§ **What to produce**
Everything in the data should be repeated exactly, save for the images.

§ **Supplied data**
───

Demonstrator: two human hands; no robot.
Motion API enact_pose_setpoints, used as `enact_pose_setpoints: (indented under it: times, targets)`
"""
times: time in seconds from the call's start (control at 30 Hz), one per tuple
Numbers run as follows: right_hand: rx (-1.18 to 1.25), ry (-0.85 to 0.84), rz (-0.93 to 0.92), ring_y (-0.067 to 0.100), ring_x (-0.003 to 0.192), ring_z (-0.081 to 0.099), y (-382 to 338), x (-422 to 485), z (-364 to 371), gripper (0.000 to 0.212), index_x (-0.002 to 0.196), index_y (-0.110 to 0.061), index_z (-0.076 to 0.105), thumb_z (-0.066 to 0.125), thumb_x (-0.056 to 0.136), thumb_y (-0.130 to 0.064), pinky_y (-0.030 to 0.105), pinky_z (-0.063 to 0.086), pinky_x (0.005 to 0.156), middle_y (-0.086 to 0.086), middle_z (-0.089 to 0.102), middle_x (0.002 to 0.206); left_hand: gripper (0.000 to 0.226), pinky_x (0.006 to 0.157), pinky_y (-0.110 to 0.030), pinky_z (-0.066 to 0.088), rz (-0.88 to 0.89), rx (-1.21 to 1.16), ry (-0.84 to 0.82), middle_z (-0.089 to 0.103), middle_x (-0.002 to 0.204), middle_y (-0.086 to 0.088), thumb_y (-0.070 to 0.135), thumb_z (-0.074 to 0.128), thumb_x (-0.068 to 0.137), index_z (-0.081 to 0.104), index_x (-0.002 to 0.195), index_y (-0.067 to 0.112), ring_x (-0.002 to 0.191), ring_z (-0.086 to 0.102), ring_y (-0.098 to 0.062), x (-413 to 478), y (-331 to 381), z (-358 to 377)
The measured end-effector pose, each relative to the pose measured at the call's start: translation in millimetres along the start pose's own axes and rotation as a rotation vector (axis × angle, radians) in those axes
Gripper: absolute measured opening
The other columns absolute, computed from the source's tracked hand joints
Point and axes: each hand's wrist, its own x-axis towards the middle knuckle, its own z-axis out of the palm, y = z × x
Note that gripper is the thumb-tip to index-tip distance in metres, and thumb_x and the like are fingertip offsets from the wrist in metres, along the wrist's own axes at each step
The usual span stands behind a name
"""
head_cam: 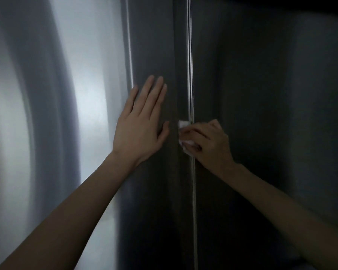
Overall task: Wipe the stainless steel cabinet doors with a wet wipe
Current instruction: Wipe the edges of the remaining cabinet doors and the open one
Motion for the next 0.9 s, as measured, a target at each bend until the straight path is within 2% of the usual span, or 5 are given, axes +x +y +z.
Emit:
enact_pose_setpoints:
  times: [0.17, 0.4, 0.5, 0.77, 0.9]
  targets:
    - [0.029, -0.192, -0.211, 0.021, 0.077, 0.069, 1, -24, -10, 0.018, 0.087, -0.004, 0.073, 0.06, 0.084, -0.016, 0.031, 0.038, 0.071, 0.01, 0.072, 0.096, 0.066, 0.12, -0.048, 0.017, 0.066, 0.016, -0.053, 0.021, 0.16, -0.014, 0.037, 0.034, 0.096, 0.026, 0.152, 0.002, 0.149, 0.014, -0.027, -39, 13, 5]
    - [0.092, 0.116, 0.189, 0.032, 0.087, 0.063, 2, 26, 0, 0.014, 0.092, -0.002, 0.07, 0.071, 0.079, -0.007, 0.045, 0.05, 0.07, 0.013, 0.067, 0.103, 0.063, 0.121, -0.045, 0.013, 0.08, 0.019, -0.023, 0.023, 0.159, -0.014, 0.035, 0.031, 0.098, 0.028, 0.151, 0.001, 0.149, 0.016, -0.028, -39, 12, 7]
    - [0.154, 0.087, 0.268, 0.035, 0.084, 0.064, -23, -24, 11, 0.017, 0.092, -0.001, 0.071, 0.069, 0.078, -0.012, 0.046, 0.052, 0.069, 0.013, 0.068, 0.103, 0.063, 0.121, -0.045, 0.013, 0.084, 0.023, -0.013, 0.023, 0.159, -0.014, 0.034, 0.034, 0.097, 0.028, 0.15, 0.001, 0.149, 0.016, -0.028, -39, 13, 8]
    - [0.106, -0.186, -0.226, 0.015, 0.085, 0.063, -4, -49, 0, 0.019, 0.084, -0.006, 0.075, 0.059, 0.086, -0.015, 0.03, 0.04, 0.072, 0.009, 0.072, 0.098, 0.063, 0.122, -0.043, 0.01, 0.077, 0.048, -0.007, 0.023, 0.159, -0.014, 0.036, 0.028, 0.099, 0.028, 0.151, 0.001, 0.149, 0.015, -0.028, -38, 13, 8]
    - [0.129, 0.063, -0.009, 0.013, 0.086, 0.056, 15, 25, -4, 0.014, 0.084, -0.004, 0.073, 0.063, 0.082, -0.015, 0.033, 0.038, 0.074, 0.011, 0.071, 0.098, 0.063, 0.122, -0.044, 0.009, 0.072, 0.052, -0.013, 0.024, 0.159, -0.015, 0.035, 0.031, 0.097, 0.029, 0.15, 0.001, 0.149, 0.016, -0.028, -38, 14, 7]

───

§ **Answer below**
Demonstrator: two human hands; no robot.
Motion API enact_pose_setpoints, used as `enact_pose_setpoints: (indented under it: times, targets)`
"""
times: time in seconds from the call's start (control at 30 Hz), one per tuple
Numbers run as follows: right_hand: rx (-1.18 to 1.25), ry (-0.85 to 0.84), rz (-0.93 to 0.92), ring_y (-0.067 to 0.100), ring_x (-0.003 to 0.192), ring_z (-0.081 to 0.099), y (-382 to 338), x (-422 to 485), z (-364 to 371), gripper (0.000 to 0.212), index_x (-0.002 to 0.196), index_y (-0.110 to 0.061), index_z (-0.076 to 0.105), thumb_z (-0.066 to 0.125), thumb_x (-0.056 to 0.136), thumb_y (-0.130 to 0.064), pinky_y (-0.030 to 0.105), pinky_z (-0.063 to 0.086), pinky_x (0.005 to 0.156), middle_y (-0.086 to 0.086), middle_z (-0.089 to 0.102), middle_x (0.002 to 0.206); left_hand: gripper (0.000 to 0.226), pinky_x (0.006 to 0.157), pinky_y (-0.110 to 0.030), pinky_z (-0.066 to 0.088), rz (-0.88 to 0.89), rx (-1.21 to 1.16), ry (-0.84 to 0.82), middle_z (-0.089 to 0.103), middle_x (-0.002 to 0.204), middle_y (-0.086 to 0.088), thumb_y (-0.070 to 0.135), thumb_z (-0.074 to 0.128), thumb_x (-0.068 to 0.137), index_z (-0.081 to 0.104), index_x (-0.002 to 0.195), index_y (-0.067 to 0.112), ring_x (-0.002 to 0.191), ring_z (-0.086 to 0.102), ring_y (-0.098 to 0.062), x (-413 to 478), y (-331 to 381), z (-358 to 377)
The measured end-effector pose, each relative to the pose measured at the call's start: translation in millimetres along the start pose's own axes and rotation as a rotation vector (axis × angle, radians) in those axes
Gripper: absolute measured opening
The other columns absolute, computed from the source's tracked hand joints
Point and axes: each hand's wrist, its own x-axis towards the middle knuckle, its own z-axis out of the palm, y = z × x
Note that gripper is the thumb-tip to index-tip distance in metres, and thumb_x and the like are fingertip offsets from the wrist in metres, along the wrist's own axes at each step
The usual span stands behind a name
"""
head_cam: 
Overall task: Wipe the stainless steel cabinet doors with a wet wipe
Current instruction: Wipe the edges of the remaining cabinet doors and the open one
Motion for the next 0.9 s, as measured, a target at each bend until the straight path is within 2% of the usual span, or 5 are given, axes +x +y +z.
Emit:
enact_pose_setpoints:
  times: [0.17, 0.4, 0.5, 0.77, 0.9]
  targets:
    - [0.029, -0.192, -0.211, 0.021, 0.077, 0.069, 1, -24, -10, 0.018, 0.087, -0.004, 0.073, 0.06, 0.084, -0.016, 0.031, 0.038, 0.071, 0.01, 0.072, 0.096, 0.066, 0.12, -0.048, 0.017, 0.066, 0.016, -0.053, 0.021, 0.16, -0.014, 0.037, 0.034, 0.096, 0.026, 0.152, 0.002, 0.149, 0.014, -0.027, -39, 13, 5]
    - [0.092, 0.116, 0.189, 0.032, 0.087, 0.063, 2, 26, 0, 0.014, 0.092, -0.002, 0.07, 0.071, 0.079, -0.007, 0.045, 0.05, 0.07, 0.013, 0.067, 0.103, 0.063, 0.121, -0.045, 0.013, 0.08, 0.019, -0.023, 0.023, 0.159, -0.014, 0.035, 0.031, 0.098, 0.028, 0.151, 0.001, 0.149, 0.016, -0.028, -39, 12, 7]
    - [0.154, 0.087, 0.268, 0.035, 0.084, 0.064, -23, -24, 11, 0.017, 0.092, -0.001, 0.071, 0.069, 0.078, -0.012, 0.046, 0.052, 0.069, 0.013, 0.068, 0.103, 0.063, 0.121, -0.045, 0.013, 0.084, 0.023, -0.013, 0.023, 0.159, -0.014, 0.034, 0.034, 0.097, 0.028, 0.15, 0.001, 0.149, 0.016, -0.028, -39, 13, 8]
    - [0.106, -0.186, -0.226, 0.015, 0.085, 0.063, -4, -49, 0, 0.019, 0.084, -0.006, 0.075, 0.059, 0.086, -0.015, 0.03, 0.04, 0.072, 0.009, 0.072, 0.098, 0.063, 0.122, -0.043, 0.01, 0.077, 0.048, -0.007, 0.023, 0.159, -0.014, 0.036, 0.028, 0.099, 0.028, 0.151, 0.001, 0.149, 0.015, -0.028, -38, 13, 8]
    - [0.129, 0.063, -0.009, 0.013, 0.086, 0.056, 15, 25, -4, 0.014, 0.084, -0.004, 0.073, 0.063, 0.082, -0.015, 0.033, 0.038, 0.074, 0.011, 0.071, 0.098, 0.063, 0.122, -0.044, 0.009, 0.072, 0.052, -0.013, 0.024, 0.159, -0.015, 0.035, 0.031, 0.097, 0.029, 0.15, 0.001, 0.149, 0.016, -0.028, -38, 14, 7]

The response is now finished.